В учительскую вбежала Ермакова. Мужчин найти не удалось, зато, как нельзя кстати, попалась школьный психолог Аделаида Васильевна Холодова. Весьма импозантная женщина с ярко накрашенными губами. Черные крашеные волосы и накинутый на плечи цветастый платок делали ее похожей, скорее, на вокзальную цыганку, чем на школьного психолога. Но надменная манера разговаривать и полуаристократические жесты создавали двоякое впечатление.
Холодова провела рукой, показывая всем отойти от Готова, и с видом профессионала, словно каждый день вытаскивает людей из петли, сказала:
— Рудольф Вениаминович, для начала успокойтесь. Сделайте глубокий вдох.
— Сделал, — буркнул Готов и поправил петлю.
— Хорошо. Очень хорошо. Самое главное, не делайте резких движений.
Готов поправил очки и с удивлением посмотрел на психолога. Холодова подошла ближе.
— Ответьте мне всего лишь на один вопрос…
— Какой еще вопрос?
— На один простой вопрос. Вы сегодня завтракали?
— В смысле?
— Пожалуйста, не задавайте вопросы мне. Диалог веду я. Вы ели сегодня утром?
— Ел, — улыбнулся Готов.
— А что Вы ели? — повысив голос на октаву выше, спросила Холодова.

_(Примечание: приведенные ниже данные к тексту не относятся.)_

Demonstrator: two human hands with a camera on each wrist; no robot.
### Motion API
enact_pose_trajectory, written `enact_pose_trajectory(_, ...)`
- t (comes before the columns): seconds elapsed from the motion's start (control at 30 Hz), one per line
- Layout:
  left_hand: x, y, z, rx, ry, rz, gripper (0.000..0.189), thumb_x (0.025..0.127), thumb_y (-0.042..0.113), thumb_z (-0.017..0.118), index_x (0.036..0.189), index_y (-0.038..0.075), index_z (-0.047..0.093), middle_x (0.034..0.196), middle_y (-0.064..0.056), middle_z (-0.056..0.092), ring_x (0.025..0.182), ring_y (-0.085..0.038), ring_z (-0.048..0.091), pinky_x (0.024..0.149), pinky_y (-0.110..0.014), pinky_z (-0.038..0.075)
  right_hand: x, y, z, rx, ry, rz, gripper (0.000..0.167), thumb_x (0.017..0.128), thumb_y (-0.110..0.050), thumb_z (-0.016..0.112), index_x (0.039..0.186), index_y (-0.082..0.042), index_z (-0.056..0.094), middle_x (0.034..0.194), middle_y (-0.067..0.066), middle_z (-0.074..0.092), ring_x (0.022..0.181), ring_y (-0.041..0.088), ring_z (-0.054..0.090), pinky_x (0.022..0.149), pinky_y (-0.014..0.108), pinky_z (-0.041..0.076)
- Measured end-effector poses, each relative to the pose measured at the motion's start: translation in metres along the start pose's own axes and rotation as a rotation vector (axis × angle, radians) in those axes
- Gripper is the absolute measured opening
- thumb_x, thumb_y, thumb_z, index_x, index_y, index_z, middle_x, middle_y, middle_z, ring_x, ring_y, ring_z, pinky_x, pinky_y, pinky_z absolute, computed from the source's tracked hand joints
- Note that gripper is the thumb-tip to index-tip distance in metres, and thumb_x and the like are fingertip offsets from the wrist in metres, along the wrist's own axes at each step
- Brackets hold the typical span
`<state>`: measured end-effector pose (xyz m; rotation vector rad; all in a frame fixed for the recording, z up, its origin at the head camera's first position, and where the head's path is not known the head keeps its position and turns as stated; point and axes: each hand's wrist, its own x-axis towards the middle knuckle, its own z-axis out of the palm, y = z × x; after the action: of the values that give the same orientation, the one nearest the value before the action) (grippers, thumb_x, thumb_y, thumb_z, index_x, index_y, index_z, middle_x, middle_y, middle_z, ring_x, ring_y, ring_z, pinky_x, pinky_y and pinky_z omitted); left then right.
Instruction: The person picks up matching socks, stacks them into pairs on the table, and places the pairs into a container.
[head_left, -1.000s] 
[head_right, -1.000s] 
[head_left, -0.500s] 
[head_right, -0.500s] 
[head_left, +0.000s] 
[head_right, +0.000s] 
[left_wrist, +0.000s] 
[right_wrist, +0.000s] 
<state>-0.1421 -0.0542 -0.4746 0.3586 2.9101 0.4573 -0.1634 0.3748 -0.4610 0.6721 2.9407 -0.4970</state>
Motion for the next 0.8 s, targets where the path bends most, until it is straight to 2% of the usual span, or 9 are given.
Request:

— Пищу, — на октаву понизив, ответил Готов.
Стоящие в стороне педагоги переглянулись. Переложив ответственность в руки компетентного специалиста, они успокоились. Паника сменилась любопытным ожиданием: что будет, если Готов действительно вздернется? Может, стоит позвонить в милицию? Или вызвать скорую? Сделать что-то правильное, по инструкции? Но где эта инструкция? Да вот же профессионал, на своем рабочем месте, так сказать, при исполнении. Психолог велела стоять в сторонке и не вякать. А мы что? Мы ничего… Мы знаем немецкий язык, Бангладеш на карте с закрытыми глазами… Если что, так ведь Холодова там… а взялся за гуж, не говори, что не дюж. Если не знает, что делать, не надо и лезть, сами бы что-нибудь придумали: как-никак педагоги, с людьми работать умеем.
— Поконкретнее. Что именно лежало сегодня на Вашем столе, — уверенно спросила Холодова.
— Э-э-э, сейчас вспомню… Яйца жареные, колбаса, батон, биойогурт… Хотел сок яблочный, а потом вспомнил: если с утра выпить сока — к обеду обязательно продрищет. Не стал.
— Вкусный был завтрак? Как, наверно, приятно встать с утра, а на кухне шипит сковородка с аппетитной колбаской, цвета утреннего солнца желтки, свежий батон… Вкуснотища!
— Дерьмо полное! — взвизгнул Готов. — Колбаса «чайная». Я как подумаю, что в колбасу туалетную бумагу добавляют — все наружу лезет. Яичница пригорела, пока брился, а недельным батоном я себе чуть всю пилораму не поломал. Может, это Вы встаете и сковородка шипит, а я сам себе готовлю. Подозреваю, что мужа своего Вы по полной программе обработали, раз он раньше жены встает. Стирает тоже он? И полы моет?
— Рудольф Вениаминович, я не об этом сейчас, — моргала Холодова.
— Об этом! Ой, какая колбаска, как все вкусно… зачем умирать, если в жизни столько радостей? А фруктов к завтраку добавить, м-м-м… Не надо! Слышали! Я уже имел удовольствие сказать, что у меня с утренних фруктов дрищ!
Ермакова хихикнула. Сафронова взглянула на нее с укором.